* ACTIVITY
Below are the records; copy each line in them that holds the word "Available".

○ ○ ○ ○ ○

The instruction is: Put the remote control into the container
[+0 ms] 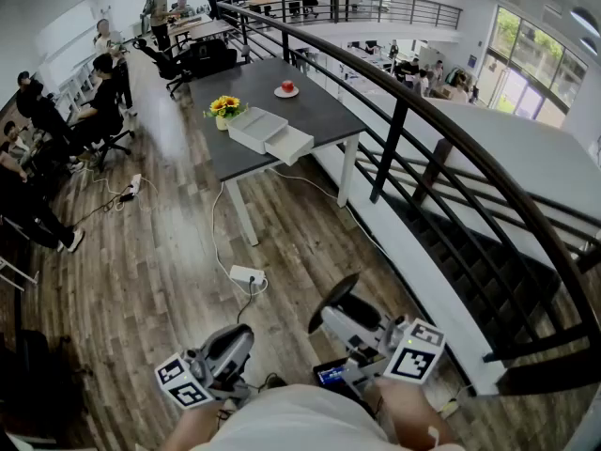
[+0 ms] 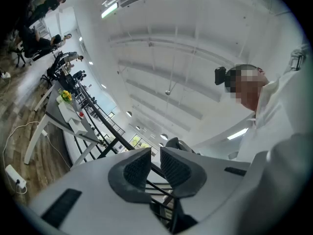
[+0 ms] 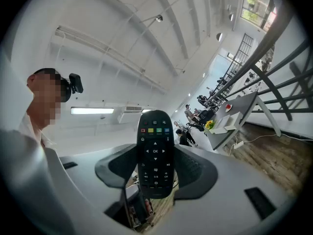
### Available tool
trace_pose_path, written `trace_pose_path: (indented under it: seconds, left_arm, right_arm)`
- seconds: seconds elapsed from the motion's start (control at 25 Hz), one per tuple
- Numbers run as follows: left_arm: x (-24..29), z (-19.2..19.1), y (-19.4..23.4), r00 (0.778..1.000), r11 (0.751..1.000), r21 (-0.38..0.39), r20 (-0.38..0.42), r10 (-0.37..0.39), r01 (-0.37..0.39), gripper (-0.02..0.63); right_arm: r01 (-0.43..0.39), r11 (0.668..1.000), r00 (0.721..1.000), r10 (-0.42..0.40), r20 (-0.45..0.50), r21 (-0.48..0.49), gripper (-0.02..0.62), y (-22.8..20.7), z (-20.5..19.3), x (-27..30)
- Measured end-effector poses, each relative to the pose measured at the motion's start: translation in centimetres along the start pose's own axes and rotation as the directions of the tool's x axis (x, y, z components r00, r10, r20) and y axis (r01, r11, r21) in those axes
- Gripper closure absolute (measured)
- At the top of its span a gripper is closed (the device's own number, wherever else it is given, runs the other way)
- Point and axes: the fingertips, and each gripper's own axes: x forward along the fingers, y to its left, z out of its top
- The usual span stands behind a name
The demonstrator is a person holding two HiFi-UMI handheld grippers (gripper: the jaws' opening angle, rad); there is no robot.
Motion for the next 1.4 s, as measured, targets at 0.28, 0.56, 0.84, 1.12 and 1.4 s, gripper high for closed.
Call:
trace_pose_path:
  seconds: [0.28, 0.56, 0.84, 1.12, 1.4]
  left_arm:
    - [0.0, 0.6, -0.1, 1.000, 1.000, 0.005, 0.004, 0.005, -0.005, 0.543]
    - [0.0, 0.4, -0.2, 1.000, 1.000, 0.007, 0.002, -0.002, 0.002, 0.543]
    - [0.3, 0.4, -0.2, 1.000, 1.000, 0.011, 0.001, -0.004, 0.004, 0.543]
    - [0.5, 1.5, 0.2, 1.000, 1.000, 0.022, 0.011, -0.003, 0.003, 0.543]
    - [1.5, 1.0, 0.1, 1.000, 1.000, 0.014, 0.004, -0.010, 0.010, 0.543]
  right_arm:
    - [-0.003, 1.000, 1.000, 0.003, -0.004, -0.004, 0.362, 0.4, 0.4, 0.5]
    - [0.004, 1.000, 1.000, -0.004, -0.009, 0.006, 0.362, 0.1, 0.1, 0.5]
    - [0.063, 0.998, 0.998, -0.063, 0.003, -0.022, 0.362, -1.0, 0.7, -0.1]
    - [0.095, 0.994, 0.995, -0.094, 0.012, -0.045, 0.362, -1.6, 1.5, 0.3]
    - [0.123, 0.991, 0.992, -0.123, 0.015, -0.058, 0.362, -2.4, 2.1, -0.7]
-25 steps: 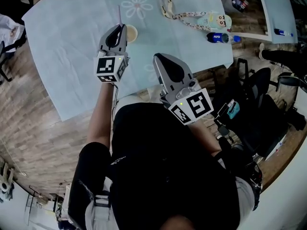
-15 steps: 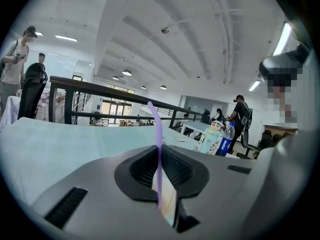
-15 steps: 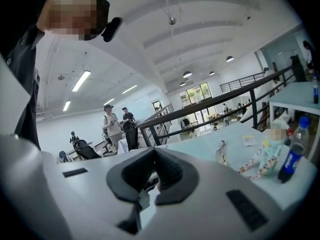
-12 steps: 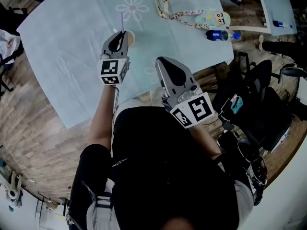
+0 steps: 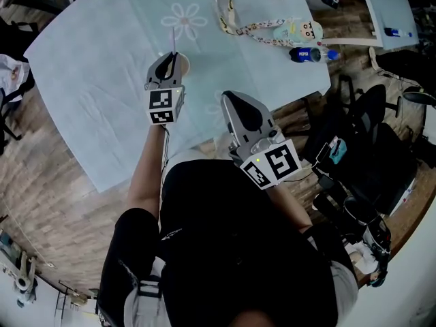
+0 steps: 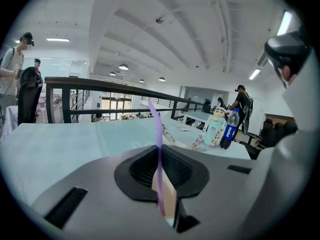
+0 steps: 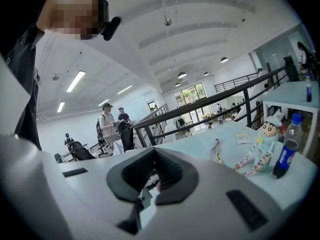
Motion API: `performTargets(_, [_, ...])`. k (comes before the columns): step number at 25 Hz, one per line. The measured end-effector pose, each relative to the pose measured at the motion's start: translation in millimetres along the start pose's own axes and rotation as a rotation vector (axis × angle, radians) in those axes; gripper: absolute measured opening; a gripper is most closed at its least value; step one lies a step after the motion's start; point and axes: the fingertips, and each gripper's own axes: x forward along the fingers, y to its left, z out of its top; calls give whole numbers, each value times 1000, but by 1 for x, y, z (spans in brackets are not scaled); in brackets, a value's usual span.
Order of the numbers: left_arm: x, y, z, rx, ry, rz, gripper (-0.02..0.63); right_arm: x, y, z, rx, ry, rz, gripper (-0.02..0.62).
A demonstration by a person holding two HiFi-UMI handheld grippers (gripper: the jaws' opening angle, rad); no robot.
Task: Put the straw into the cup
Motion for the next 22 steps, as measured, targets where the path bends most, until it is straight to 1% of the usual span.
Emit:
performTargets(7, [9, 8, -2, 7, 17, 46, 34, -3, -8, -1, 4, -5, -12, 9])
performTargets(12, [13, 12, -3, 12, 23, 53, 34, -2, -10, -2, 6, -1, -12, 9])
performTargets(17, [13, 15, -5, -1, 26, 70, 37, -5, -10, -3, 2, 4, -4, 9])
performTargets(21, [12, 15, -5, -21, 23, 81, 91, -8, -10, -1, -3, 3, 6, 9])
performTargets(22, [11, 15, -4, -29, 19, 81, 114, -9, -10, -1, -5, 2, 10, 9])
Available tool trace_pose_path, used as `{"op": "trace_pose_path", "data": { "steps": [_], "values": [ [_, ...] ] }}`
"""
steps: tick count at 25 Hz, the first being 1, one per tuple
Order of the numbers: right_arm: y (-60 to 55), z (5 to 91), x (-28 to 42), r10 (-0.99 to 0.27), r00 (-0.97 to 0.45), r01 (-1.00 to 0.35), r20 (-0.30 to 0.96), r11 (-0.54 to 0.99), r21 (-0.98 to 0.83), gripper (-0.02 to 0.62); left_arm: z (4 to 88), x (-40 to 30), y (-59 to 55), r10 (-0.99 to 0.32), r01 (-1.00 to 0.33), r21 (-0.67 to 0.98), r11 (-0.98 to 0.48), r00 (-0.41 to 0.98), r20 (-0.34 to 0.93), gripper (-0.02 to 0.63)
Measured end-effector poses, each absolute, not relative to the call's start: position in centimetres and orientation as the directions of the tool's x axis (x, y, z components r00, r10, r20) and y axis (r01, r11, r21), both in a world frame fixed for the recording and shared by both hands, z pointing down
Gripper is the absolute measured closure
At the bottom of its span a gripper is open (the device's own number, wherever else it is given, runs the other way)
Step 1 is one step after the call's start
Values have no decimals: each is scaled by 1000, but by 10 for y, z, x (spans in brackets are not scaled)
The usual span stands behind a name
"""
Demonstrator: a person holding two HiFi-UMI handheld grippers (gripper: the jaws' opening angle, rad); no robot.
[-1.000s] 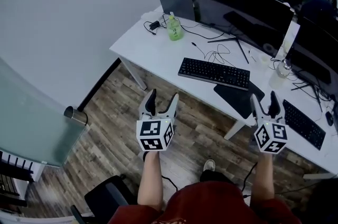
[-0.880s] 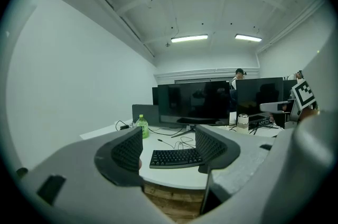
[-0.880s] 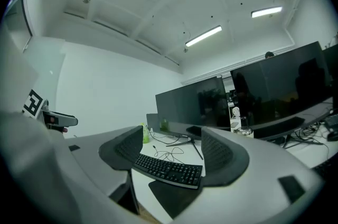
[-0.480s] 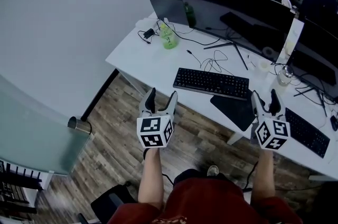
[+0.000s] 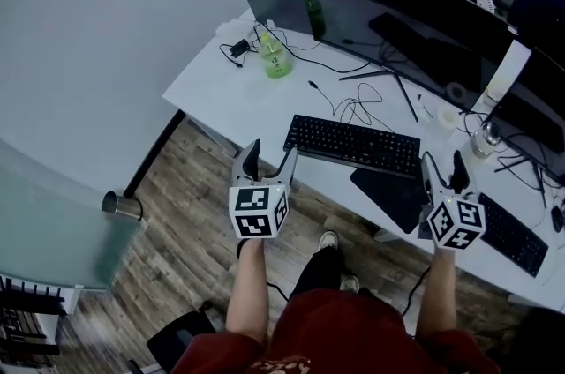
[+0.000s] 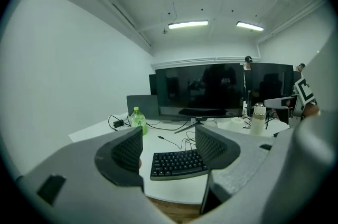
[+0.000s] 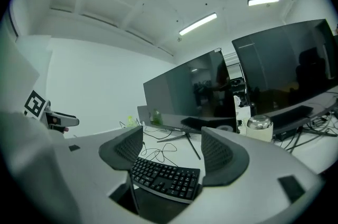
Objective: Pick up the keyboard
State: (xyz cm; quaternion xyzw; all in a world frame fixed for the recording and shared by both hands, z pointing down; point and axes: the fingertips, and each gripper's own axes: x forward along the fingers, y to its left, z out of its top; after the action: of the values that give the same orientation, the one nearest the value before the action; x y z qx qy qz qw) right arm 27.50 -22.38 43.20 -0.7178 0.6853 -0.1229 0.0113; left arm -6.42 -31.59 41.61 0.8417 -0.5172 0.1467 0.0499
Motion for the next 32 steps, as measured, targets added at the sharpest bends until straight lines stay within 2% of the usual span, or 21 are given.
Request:
{"op": "trace_pose_path", "data": {
  "steps": [9,19,26,32],
  "values": [
    [-295,478,269,-954,42,-982,296,-94,-161,272,487,-70,-400,-783,-869,-15,-495,438,441,310],
    [-321,575,272,-845,40,-974,533,-151,-167,261,589,-72,-450,-616,-830,89,-550,476,627,310],
    [-323,635,274,-754,10,-959,657,-193,-207,227,638,-68,-474,-507,-812,206,-545,516,691,310],
    [-324,665,279,-716,-16,-928,698,-249,-277,213,666,-60,-479,-407,-780,259,-570,541,736,308]
  ]
}}
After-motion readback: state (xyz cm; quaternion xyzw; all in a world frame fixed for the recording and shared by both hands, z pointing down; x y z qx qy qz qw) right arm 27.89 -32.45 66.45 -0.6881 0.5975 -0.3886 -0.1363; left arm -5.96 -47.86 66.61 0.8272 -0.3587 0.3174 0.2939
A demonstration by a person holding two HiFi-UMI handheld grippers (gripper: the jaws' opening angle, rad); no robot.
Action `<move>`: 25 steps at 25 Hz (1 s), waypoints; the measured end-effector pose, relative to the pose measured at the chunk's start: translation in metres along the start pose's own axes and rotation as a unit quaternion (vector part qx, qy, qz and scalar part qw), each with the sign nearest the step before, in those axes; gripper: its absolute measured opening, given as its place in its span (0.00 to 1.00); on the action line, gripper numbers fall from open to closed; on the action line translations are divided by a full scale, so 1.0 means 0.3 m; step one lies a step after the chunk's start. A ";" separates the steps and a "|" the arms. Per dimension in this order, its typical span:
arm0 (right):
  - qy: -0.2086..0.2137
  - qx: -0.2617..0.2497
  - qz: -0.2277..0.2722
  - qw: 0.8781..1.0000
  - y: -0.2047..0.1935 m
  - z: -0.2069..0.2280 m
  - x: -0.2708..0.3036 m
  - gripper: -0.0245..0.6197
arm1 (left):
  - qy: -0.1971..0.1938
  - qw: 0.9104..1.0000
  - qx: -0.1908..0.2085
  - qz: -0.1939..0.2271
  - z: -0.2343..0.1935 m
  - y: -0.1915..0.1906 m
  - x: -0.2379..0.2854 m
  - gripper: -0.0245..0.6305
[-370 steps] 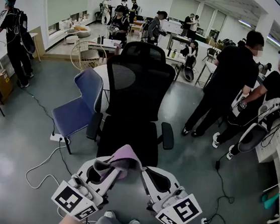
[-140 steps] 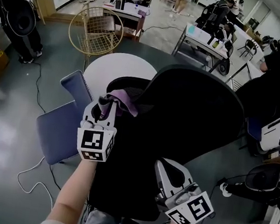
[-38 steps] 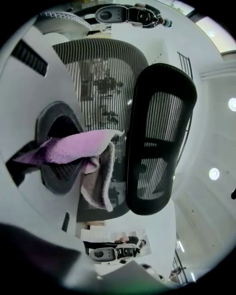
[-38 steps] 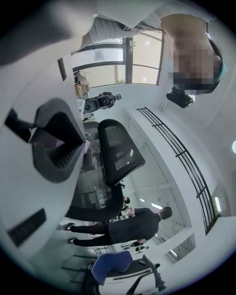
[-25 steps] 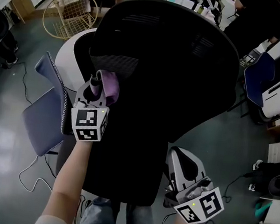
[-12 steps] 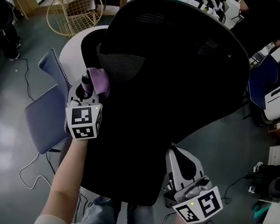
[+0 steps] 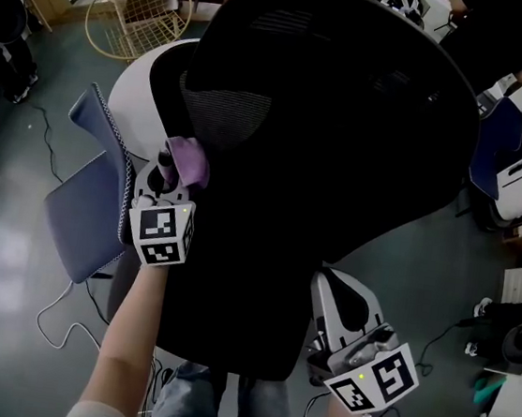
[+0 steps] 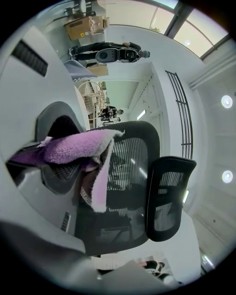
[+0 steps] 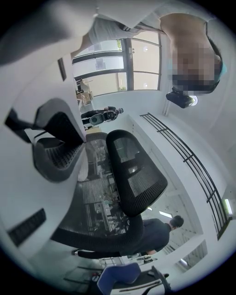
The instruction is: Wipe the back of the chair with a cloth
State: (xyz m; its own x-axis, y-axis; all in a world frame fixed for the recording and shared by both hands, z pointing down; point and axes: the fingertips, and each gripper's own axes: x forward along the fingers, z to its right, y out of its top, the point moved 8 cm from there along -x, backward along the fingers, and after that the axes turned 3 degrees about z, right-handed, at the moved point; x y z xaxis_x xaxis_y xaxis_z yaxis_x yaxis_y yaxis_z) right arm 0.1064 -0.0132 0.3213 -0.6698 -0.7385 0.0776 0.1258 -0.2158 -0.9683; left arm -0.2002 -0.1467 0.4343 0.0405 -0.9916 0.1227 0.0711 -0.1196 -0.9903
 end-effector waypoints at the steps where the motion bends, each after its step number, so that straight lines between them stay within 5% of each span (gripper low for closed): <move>1: 0.000 -0.001 0.000 1.000 0.000 0.004 0.004 0.05 | -0.005 1.000 -0.002 0.002 0.002 0.000 0.001 0.15; 25: -0.029 -0.025 -0.016 0.999 -0.140 0.018 0.061 0.05 | -0.166 0.985 0.035 0.026 0.248 -0.014 0.033 0.15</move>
State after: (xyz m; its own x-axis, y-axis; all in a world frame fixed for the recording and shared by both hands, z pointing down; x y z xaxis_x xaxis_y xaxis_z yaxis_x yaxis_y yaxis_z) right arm 0.0928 -0.0210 0.3647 -0.6295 -0.7676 0.1209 0.0675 -0.2090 -0.9756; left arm -0.1260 -0.1525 0.4445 0.3684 -0.9245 0.0981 0.1279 -0.0541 -0.9903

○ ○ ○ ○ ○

* THE ANSWER
### Available tool
Available tool trace_pose_path, used as `{"op": "trace_pose_path", "data": { "steps": [_], "values": [ [_, ...] ] }}`

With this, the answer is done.